How to complete this task
Return the records that follow, matching each one exactly.

BEGIN

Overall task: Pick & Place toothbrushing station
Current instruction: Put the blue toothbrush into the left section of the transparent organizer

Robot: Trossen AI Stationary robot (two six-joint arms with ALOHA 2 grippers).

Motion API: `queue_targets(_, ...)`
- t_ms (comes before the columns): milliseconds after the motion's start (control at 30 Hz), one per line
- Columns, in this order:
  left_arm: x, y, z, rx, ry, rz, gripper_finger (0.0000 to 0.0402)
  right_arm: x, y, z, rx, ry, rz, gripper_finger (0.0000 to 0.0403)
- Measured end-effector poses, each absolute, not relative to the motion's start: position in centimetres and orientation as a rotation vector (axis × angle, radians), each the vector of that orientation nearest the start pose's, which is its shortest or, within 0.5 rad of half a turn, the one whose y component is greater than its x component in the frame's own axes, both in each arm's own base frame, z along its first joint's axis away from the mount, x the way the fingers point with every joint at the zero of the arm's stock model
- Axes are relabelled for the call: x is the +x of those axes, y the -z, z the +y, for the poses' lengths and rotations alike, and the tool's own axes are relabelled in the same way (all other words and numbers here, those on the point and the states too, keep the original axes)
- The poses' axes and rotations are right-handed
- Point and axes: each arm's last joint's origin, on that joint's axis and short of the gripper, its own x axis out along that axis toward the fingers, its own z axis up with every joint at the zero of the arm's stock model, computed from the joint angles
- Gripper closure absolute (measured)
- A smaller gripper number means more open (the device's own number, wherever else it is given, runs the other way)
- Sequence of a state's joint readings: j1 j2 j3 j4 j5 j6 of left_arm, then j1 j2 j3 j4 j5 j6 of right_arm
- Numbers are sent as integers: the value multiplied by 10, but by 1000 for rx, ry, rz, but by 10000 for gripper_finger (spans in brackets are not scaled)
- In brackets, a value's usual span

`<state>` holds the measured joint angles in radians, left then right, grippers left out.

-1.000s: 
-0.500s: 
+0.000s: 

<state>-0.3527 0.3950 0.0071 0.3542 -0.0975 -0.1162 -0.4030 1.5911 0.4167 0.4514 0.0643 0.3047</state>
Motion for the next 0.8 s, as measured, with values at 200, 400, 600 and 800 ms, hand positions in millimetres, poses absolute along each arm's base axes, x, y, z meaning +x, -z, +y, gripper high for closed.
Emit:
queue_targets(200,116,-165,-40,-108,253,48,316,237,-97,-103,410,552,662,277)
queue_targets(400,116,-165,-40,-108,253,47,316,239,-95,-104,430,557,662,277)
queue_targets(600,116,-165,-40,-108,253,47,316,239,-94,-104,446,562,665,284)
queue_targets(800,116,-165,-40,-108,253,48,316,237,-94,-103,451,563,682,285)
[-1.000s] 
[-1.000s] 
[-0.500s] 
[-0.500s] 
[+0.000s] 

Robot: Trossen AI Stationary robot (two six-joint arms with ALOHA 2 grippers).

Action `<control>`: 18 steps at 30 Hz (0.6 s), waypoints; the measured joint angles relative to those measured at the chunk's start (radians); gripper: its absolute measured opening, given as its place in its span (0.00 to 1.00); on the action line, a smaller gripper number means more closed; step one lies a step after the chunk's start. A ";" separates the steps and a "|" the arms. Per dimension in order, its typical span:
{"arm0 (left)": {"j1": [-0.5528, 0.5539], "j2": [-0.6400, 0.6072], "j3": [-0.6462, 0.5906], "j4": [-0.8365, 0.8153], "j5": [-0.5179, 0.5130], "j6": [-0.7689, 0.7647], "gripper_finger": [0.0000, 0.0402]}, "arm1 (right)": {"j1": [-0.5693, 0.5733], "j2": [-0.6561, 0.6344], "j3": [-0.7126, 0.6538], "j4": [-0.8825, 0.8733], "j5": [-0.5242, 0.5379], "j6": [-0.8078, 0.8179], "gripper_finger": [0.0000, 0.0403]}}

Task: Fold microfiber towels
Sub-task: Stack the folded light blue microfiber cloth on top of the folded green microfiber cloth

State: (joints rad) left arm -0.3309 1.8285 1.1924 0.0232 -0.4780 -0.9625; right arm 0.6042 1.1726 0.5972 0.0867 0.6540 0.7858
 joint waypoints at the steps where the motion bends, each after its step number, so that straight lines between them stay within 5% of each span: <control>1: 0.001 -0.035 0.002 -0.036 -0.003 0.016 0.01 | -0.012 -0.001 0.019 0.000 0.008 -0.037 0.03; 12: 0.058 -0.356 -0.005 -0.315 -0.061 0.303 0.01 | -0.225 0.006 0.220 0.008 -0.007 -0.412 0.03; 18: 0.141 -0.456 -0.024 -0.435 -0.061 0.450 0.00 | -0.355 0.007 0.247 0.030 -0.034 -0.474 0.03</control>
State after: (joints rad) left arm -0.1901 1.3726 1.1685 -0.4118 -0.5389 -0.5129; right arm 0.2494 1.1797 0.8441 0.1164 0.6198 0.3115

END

Solution to this exercise
Overall task: Pick & Place toothbrushing station
Current instruction: Put the blue toothbrush into the left section of the transparent organizer

Robot: Trossen AI Stationary robot (two six-joint arms with ALOHA 2 grippers).

Motion API: `queue_targets(_, ...)`
- t_ms (comes before the columns): milliseconds after the motion's start (control at 30 Hz), one per line
- Columns, in this order:
  left_arm: x, y, z, rx, ry, rz, gripper_finger (0.0000 to 0.0402)
  right_arm: x, y, z, rx, ry, rz, gripper_finger (0.0000 to 0.0403)
- Measured end-effector poses, each absolute, not relative to the motion's start: position in centimetres and orientation as a rotation vector (axis × angle, radians), each the vector of that orientation nearest the start pose's, which is its shortest or, within 0.5 rad of half a turn, the one whose y component is greater than its x component in the frame's own axes, both in each arm's own base frame, z along its first joint's axis away from the mount, x the way the fingers point with every joint at the zero of the arm's stock model
- Axes are relabelled for the call: x is the +x of those axes, y the -z, z the +y, for the poses' lengths and rotations alike, and the tool's own axes are relabelled in the same way (all other words and numbers here, those on the point and the states too, keep the original axes)
- The poses' axes and rotations are right-handed
- Point and axes: each arm's last joint's origin, on that joint's axis and short of the gripper, its own x axis out along that axis toward the fingers, its own z axis up with every joint at the zero of the arm's stock model, computed from the joint angles
- Gripper closure absolute (measured)
- A smaller gripper number means more open (the device's own number, wherever else it is given, runs the other way)
- Sequence of a state's joint readings: j1 j2 j3 j4 j5 j6 of left_arm, then j1 j2 j3 j4 j5 j6 of right_arm
- Numbers are sent as integers: the value multiplied by 10, but by 1000 for rx, ry, rz, but by 10000 for gripper_finger (spans in brackets are not scaled)
- In brackets, a value's usual span

`<state>` holds the measured joint angles in radians, left then right, grippers left out.

-1.000s: 
-0.500s: 
+0.000s: 

<state>-0.3527 0.3950 0.0071 0.3542 -0.0975 -0.1162 -0.4030 1.5911 0.4167 0.4514 0.0643 0.3047</state>
Motion for the next 0.8 s, as measured, with values at 200, 400, 600 and 800 ms, hand positions in millimetres, poses absolute along each arm's base axes, x, y, z meaning +x, -z, +y, gripper high for closed.
Emit:
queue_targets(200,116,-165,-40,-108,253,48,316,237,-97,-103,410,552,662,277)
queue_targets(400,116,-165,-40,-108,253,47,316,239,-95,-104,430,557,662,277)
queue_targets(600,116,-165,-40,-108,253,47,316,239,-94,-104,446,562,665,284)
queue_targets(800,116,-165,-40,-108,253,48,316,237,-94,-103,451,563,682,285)
[-1.000s] 
[-1.000s] 
[-0.500s] 
[-0.500s] 
[+0.000s] 

Robot: Trossen AI Stationary robot (two six-joint arms with ALOHA 2 grippers).

Action `<control>`: 18 steps at 30 Hz (0.6 s), waypoints; the measured joint angles relative to those measured at the chunk's start (radians); gripper: its absolute measured opening, given as its place in its span (0.00 to 1.00); on the action line, a smaller gripper number means more closed; step one lies a step after the chunk's start. A ";" separates the steps and a "|" the arms. Per dimension in order, its typical span:
{"arm0 (left)": {"j1": [-0.5528, 0.5539], "j2": [-0.6400, 0.6072], "j3": [-0.6462, 0.5906], "j4": [-0.8365, 0.8153], "j5": [-0.5179, 0.5130], "j6": [-0.7689, 0.7647], "gripper_finger": [0.0000, 0.0402]}, "arm1 (right)": {"j1": [-0.5693, 0.5733], "j2": [-0.6561, 0.6344], "j3": [-0.7126, 0.6538], "j4": [-0.8825, 0.8733], "j5": [-0.5242, 0.5379], "j6": [-0.8078, 0.8179], "gripper_finger": [0.0000, 0.0403]}}

Task: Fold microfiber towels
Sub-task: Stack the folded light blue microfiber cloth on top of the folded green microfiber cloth

State: (joints rad) left arm -0.3309 1.8285 1.1924 0.0232 -0.4780 -0.9625; right arm 0.6042 1.1726 0.5972 0.0867 0.6540 0.7858
 joint waypoints at the steps where the motion bends, each after its step number, so that straight lines between them stay within 5% of each span: <control>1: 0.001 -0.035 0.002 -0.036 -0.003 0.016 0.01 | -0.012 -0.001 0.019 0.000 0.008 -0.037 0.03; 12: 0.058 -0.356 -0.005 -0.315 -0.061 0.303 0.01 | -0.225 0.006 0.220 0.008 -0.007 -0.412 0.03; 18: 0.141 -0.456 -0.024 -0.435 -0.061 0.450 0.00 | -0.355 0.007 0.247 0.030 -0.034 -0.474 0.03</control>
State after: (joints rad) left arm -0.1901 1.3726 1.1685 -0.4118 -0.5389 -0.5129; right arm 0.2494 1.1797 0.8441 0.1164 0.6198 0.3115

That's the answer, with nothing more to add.